Institute of Human Genetics, Central Parkway, Newcastle upon Tyne, United Kingdom.
Genet Epidemiol. 2010 Dec;34(8):879-91. doi: 10.1002/gepi.20543.
Penalized regression methods offer an attractive alternative to single marker testing in genetic association analysis. Penalized regression methods shrink down to zero the coefficient of markers that have little apparent effect on the trait of interest, resulting in a parsimonious subset of what we hope are true pertinent predictors. Here we explore the performance of penalization in selecting SNPs as predictors in genetic association studies. The strength of the penalty can be chosen either to select a good predictive model (via methods such as computationally expensive cross validation), through maximum likelihood-based model selection criterion (such as the BIC), or to select a model that controls for type I error, as done here. We have investigated the performance of several penalized logistic regression approaches, simulating data under a variety of disease locus effect size and linkage disequilibrium patterns. We compared several penalties, including the elastic net, ridge, Lasso, MCP and the normal-exponential-γ shrinkage prior implemented in the hyperlasso software, to standard single locus analysis and simple forward stepwise regression. We examined how markers enter the model as penalties and P-value thresholds are varied, and report the sensitivity and specificity of each of the methods. Results show that penalized methods outperform single marker analysis, with the main difference being that penalized methods allow the simultaneous inclusion of a number of markers, and generally do not allow correlated variables to enter the model, producing a sparse model in which most of the identified explanatory markers are accounted for.
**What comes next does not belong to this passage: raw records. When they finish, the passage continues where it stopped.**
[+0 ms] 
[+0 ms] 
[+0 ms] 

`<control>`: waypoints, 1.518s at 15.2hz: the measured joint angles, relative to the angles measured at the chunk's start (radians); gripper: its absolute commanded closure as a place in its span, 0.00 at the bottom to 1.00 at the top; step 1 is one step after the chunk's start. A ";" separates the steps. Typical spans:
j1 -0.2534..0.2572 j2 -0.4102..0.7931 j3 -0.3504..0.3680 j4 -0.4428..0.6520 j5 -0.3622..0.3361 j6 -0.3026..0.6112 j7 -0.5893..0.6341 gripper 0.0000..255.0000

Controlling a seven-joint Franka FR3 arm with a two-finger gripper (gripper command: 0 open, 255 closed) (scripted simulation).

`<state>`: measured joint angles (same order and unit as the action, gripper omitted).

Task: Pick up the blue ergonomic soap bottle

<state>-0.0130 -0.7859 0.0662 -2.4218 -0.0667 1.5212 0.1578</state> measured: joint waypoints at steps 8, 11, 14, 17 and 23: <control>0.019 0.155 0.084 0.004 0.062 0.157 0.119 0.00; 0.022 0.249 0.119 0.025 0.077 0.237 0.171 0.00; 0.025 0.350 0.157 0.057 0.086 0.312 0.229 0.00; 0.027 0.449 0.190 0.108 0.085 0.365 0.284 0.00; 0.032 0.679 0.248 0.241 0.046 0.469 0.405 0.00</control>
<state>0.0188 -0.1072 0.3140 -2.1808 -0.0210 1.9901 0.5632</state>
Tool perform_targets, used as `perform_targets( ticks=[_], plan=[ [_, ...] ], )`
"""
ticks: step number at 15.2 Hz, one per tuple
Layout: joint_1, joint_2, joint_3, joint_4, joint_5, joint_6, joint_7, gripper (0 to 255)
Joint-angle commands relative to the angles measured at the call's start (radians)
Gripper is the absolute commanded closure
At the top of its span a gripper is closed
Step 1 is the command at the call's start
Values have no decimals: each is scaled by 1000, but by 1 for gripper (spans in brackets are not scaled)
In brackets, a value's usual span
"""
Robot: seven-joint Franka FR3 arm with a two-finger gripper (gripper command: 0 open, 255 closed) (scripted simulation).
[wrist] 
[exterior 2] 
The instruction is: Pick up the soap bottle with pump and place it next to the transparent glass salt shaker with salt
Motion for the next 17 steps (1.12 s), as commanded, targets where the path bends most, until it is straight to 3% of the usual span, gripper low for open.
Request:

惩罚回归方法为遗传关联分析中的单标记测试提供了一种有吸引力的替代方法。惩罚回归方法会将对目标性状几乎没有明显影响的标记的系数缩小到零,从而形成一个简约的子集,其中包含我们希望真正相关的预测因子。在这里,我们探讨了惩罚在选择 SNP 作为遗传关联研究中的预测因子方面的性能。惩罚的强度可以通过选择一个好的预测模型来选择(例如通过计算成本高昂的交叉验证等方法),通过基于最大似然的模型选择标准(例如 BIC),或者像这里一样选择一个控制第一类错误的模型。我们研究了几种惩罚逻辑回归方法的性能,模拟了各种疾病基因座效应大小和连锁不平衡模式下的数据。我们比较了几种惩罚,包括弹性网络、岭回归、Lasso、MCP 和在 hyperlasso 软件中实现的正态-指数-γ收缩先验,与标准单基因座分析和简单的向前逐步回归。我们研究了随着惩罚和 P 值阈值的变化,标记如何进入模型,并报告了每种方法的敏感性和特异性。结果表明,惩罚方法优于单标记分析,主要区别在于惩罚方法允许同时包含多个标记,并且通常不允许相关变量进入模型,从而产生一个稀疏的模型,其中大部分识别出的解释标记都被考虑在内。